**TASK**
Make an exact copy of the entries below, with all images left out.

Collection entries
[Start of Attachment]
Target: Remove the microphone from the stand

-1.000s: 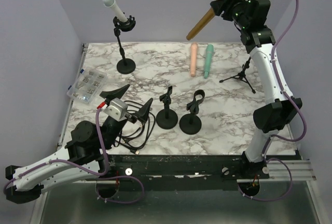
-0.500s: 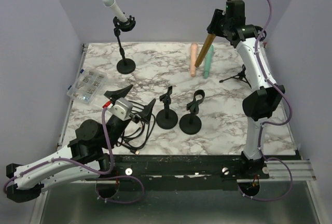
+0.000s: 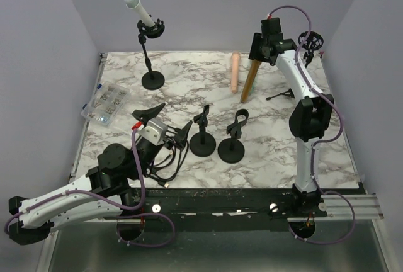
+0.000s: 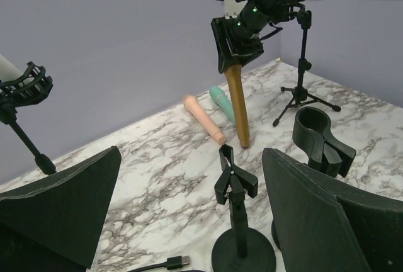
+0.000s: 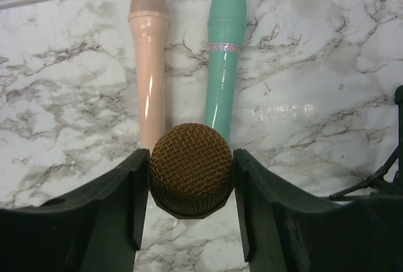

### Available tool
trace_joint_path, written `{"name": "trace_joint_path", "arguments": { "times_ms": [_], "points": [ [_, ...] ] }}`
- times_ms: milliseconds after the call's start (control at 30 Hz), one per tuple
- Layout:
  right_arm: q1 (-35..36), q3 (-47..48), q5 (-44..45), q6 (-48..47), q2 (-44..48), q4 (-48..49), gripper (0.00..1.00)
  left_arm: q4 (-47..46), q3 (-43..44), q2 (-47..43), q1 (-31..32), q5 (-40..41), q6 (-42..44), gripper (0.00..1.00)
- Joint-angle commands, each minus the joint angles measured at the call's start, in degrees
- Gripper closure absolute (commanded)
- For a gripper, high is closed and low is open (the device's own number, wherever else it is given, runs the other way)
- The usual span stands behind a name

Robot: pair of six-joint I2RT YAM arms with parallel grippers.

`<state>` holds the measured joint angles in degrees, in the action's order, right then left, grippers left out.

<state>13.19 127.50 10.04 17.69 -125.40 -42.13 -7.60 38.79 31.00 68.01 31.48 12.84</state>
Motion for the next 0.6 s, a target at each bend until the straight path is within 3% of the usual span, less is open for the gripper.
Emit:
{"name": "trace_joint_path", "arguments": {
  "times_ms": [0,567],
  "points": [
    [0.21,1.61,2.51,-0.80,-3.52,1.44,0.99,-1.11,0.81,0.21,0.21,1.44,0.78,0.03],
    [0.25,7.54,4.30,-0.73,-12.74,10.18,0.99,-2.24,0.11,2.91,0.28,2.67,3.21,0.02]
  ]
}}
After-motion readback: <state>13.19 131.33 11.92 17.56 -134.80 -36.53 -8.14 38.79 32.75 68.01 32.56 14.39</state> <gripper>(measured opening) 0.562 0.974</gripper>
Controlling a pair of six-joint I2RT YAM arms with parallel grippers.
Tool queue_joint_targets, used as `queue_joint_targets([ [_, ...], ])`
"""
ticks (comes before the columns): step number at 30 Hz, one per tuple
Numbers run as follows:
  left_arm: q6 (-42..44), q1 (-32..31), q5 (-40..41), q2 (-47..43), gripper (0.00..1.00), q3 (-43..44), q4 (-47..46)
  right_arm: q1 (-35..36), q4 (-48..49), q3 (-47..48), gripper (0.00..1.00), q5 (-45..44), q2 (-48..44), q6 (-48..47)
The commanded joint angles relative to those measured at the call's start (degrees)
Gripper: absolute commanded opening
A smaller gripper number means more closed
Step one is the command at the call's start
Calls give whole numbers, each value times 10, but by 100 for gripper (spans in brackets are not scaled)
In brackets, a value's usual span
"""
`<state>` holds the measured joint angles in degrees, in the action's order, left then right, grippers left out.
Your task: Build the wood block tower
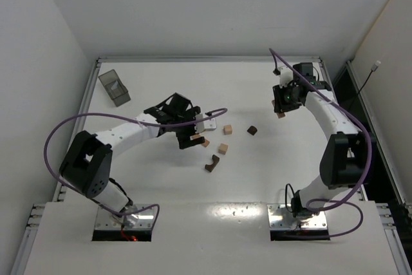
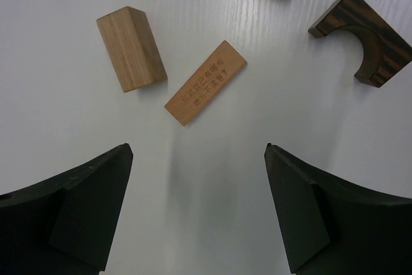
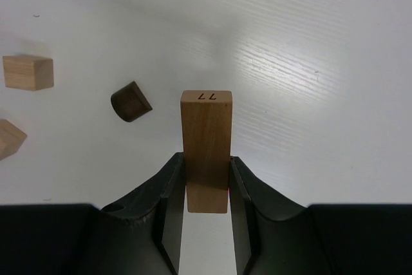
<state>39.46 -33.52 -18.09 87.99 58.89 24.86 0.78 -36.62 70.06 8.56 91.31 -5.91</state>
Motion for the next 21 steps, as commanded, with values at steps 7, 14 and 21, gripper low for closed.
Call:
queue_joint_targets([
  [7, 199, -1, -104, 20, 81, -10, -31, -24, -6, 42, 0, 28, 17, -4],
  [14, 258, 15, -161, 104, 79, 67, 27, -36, -6, 53, 0, 33, 27, -4],
  [21, 265, 15, -172, 174, 69, 124, 55, -55, -12, 53, 0, 38, 33, -16],
])
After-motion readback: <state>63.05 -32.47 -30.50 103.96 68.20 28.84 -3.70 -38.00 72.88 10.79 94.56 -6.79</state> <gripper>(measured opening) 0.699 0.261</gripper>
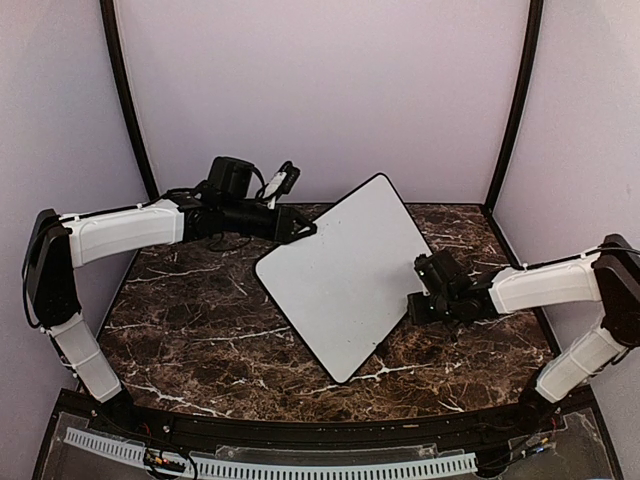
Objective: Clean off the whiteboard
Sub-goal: Move the whiteboard to the center of the board.
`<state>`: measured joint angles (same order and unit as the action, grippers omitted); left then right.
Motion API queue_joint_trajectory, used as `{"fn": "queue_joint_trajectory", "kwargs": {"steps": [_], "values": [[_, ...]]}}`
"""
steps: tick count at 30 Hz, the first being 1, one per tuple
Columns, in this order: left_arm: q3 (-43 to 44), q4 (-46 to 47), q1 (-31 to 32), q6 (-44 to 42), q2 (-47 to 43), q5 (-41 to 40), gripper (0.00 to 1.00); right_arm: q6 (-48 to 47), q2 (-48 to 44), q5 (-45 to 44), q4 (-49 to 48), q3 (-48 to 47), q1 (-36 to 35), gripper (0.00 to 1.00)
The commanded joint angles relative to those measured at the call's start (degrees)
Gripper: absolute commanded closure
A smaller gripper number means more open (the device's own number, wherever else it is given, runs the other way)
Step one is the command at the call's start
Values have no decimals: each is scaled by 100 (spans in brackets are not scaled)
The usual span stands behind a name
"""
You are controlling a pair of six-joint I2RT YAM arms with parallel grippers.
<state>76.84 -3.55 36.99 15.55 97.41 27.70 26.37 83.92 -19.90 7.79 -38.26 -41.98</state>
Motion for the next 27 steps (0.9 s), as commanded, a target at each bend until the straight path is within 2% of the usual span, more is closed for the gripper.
{"fn": "queue_joint_trajectory", "kwargs": {"steps": [1,9,13,20,27], "values": [[-125,-383,119,-96,-82,-47,66,-396,232,-85,64,-252,-45,45],[-157,-378,114,-129,-211,-244,41,-625,489,164,4,-315,21,45],[-180,-378,110,-131,-281,-367,34,-639,591,249,42,-381,86,45],[-253,-316,106,-123,-401,-549,26,-597,607,347,186,-399,215,46],[-337,-188,38,-56,-514,-578,25,-514,384,361,361,-355,318,49]]}}
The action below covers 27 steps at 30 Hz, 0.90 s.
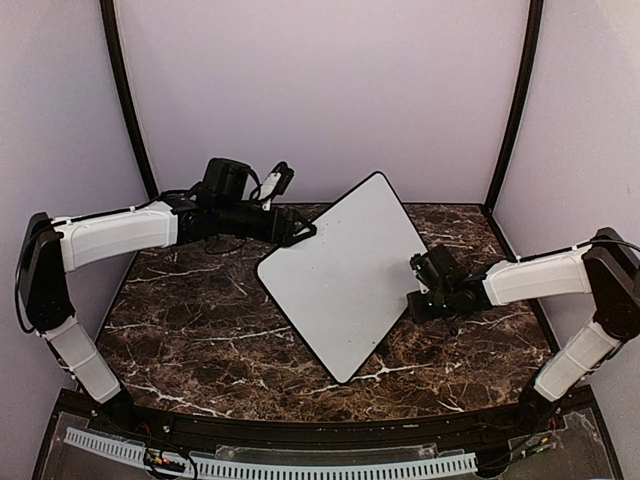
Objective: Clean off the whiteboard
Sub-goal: Move the whiteboard to the center of the board.
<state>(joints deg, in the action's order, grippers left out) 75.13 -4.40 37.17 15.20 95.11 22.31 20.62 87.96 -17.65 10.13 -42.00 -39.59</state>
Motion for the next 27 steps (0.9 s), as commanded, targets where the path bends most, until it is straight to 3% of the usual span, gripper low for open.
{"fn": "queue_joint_trajectory", "kwargs": {"steps": [1,16,27], "values": [[-171,-89,12,-15,-292,-41,25,64,-6,145,151,16,95,50],[-507,412,-60,42,-694,-4,22,-180,583,376,-40,-405,189,51],[-745,789,-164,121,-982,-101,21,-410,582,633,-357,-388,170,61]]}}
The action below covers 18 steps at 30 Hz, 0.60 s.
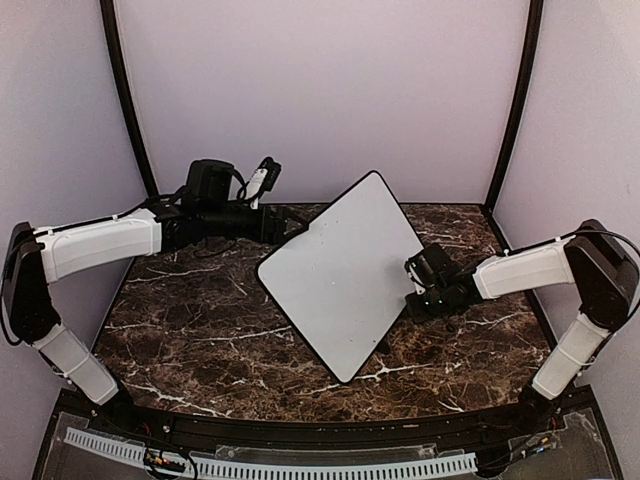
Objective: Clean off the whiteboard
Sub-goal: Move the whiteboard to the center of the board.
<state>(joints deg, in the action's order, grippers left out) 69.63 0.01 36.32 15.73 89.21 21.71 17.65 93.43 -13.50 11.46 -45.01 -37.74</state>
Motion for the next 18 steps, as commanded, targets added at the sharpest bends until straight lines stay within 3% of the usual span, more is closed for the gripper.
{"fn": "queue_joint_trajectory", "kwargs": {"steps": [1,3,7,18], "values": [[-243,411,-98,88,-416,-73,21,-131,16,273,-540,-60,-33,64],[-270,443,-132,103,-470,-111,20,-184,-29,407,-671,-7,-76,73],[-282,434,-163,138,-477,-230,20,-244,-76,486,-843,53,-211,80],[-523,516,-302,286,-831,-1128,19,0,55,619,-951,70,-691,88]]}}
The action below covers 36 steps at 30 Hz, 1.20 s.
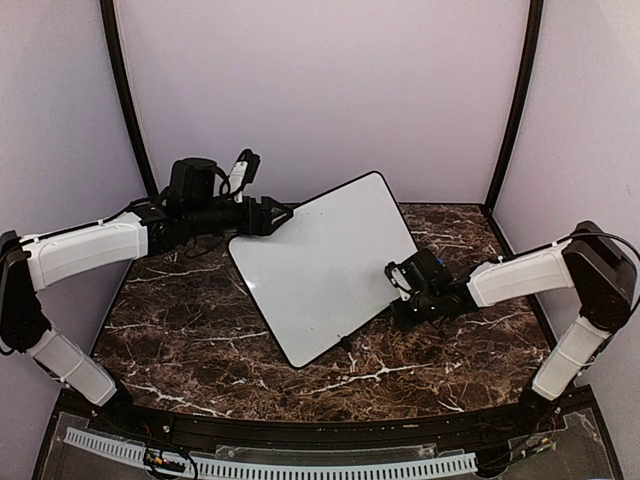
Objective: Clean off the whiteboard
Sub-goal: Move the whiteboard to the center of the board.
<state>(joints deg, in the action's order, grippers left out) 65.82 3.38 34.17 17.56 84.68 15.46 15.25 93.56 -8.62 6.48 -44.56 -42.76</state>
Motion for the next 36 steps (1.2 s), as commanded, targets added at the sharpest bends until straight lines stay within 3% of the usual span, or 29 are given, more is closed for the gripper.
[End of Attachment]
**EXERCISE ANSWER**
Target: Remove the microphone from the stand

-1.000s: 
-0.500s: 
+0.000s: 
+0.000s: 
+0.000s: 

### Available tool
trace_joint_path, written `{"name": "trace_joint_path", "arguments": { "times_ms": [_], "points": [ [_, ...] ] }}`
- times_ms: milliseconds after the call's start (control at 30 Hz), one per tuple
- Layout:
  right_arm: q1 (-35..36), q3 (-47..48), q5 (-44..45), q6 (-48..47), q2 (-44..48), q4 (-48..49), gripper (0.00..1.00)
  left_arm: q4 (-47..46), q3 (-43..44), q2 (-47..43), q1 (-31..32), q5 (-40..41), q6 (-42..44), gripper (0.00..1.00)
- Joint-angle commands, each minus the joint angles measured at the call's start, in degrees
- Gripper closure absolute (commanded)
- For a gripper, high is closed and low is open (the device's own number, wherever else it is given, runs the other way)
- The usual span stands behind a name

Robot: pair of six-joint I2RT YAM arms with parallel grippers.

`<state>` holds the measured joint angles in degrees, in the action's order, right then left, grippers left out.

<state>13.19 127.50 10.04 17.69 -125.40 -42.13 -7.60 38.79 31.00 68.01 31.48 12.84</state>
Motion for the next 0.6 s, a target at each bend until the straight path is within 3% of the usual span, less is open for the gripper.
Emit:
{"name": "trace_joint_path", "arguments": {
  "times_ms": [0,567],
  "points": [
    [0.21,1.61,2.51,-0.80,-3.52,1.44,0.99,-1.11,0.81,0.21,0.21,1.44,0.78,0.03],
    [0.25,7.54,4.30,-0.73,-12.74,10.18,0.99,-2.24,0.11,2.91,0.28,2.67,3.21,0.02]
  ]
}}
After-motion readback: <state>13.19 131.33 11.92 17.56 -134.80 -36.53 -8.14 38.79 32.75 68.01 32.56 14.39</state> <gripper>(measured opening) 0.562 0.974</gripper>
Controlling a pair of six-joint I2RT YAM arms with parallel grippers.
Tool queue_joint_targets, used as `queue_joint_targets([ [_, ...], ])`
"""
ticks (comes before the columns): step number at 30 Hz, one per tuple
Numbers run as follows:
  left_arm: q6 (-42..44), q1 (-32..31), q5 (-40..41), q2 (-47..43), gripper (0.00..1.00), q3 (-43..44), q4 (-47..46)
  right_arm: q1 (-35..36), q4 (-48..49), q3 (-47..48), gripper (0.00..1.00), q5 (-45..44), q2 (-48..44), q6 (-48..47)
The commanded joint angles relative to those measured at the call's start (degrees)
Gripper: absolute commanded opening
A smaller gripper number means more closed
Step one is the command at the call's start
Calls give whole numbers, each value times 10, but by 100 for gripper (spans in brackets are not scaled)
In brackets, a value's usual span
"""
`<state>` holds the measured joint angles in degrees, in the action's order, left then right, grippers left out.
Your task: Build the wood block tower
<state>39.46 -33.52 -18.09 87.99 58.89 24.86 0.78 -36.62 70.06 8.56 91.31 -5.91</state>
Motion for the next 21 steps, as commanded, with values at steps 7, 14 and 21, gripper low for closed.
Call:
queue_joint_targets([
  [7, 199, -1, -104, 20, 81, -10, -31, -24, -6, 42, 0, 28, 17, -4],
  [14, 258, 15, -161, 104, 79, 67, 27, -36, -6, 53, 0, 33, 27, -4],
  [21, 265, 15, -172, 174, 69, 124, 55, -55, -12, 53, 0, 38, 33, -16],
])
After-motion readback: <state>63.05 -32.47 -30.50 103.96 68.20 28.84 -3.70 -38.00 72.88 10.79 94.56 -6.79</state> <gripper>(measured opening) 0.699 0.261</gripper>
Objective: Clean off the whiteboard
Sub-goal: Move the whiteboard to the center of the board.
`<state>`: measured joint angles (same order and unit as the action, grippers omitted); left then right.
Motion API queue_joint_trajectory, used as `{"fn": "queue_joint_trajectory", "kwargs": {"steps": [_], "values": [[_, ...]]}}`
"""
steps: tick count at 30 Hz, the first being 1, one per tuple
Columns, in this order: left_arm: q3 (-43 to 44), q4 (-46 to 47), q1 (-31 to 32), q6 (-44 to 42), q2 (-47 to 43), q5 (-41 to 40), gripper (0.00 to 1.00); right_arm: q6 (-48 to 47), q2 (-48 to 44), q5 (-45 to 44), q4 (-49 to 48), q3 (-48 to 47), q1 (-36 to 35), gripper (0.00 to 1.00)
The commanded joint angles relative to those measured at the call's start (degrees)
Gripper: absolute commanded closure
A smaller gripper number means more open (the device's own number, wherever else it is given, runs the other way)
Step one is the command at the call's start
Values have no decimals: each is scaled by 100 (spans in brackets are not scaled)
The usual span stands behind a name
"""
You are controlling a pair of six-joint I2RT YAM arms with parallel grippers.
<state>76.84 -3.55 36.99 15.55 97.41 27.70 26.37 83.92 -19.90 7.79 -38.26 -41.98</state>
Motion for the next 27 steps (0.9 s), as commanded, a target at each bend until the straight path is within 2% of the usual span, more is closed for the gripper.
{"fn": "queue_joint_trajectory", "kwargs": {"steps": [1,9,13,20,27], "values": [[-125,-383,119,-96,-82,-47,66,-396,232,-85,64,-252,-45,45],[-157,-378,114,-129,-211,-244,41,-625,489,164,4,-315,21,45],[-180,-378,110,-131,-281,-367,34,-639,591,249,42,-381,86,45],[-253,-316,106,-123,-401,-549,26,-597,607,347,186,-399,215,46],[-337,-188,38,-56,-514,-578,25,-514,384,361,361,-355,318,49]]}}
The action below covers 27 steps at 30 Hz, 0.90 s.
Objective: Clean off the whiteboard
Sub-goal: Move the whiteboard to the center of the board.
<state>(joints deg, in the action's order, grippers left out) 75.13 -4.40 37.17 15.20 95.11 22.31 20.62 87.96 -17.65 10.13 -42.00 -39.59</state>
Motion for the next 27 steps (0.9 s), as commanded, targets where the path bends most, until it is straight to 3% of the usual span, gripper low for open.
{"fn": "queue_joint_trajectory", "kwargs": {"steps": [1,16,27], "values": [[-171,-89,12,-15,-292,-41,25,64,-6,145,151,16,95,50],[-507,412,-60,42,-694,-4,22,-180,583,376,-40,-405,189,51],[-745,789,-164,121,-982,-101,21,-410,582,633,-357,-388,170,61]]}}
The action below covers 18 steps at 30 Hz, 0.60 s.
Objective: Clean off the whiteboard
Sub-goal: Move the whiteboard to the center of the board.
<state>(joints deg, in the action's order, grippers left out) 69.63 0.01 36.32 15.73 89.21 21.71 17.65 93.43 -13.50 11.46 -45.01 -37.74</state>
Motion for the next 18 steps, as commanded, targets added at the sharpest bends until straight lines stay within 3% of the usual span, more is closed for the gripper.
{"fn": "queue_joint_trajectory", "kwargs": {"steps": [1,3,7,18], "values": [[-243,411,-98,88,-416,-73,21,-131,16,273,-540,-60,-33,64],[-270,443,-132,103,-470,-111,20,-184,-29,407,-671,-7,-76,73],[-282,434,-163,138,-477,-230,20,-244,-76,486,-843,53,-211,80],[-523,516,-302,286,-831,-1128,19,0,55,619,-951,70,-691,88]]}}
The action below covers 36 steps at 30 Hz, 1.20 s.
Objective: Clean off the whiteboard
Sub-goal: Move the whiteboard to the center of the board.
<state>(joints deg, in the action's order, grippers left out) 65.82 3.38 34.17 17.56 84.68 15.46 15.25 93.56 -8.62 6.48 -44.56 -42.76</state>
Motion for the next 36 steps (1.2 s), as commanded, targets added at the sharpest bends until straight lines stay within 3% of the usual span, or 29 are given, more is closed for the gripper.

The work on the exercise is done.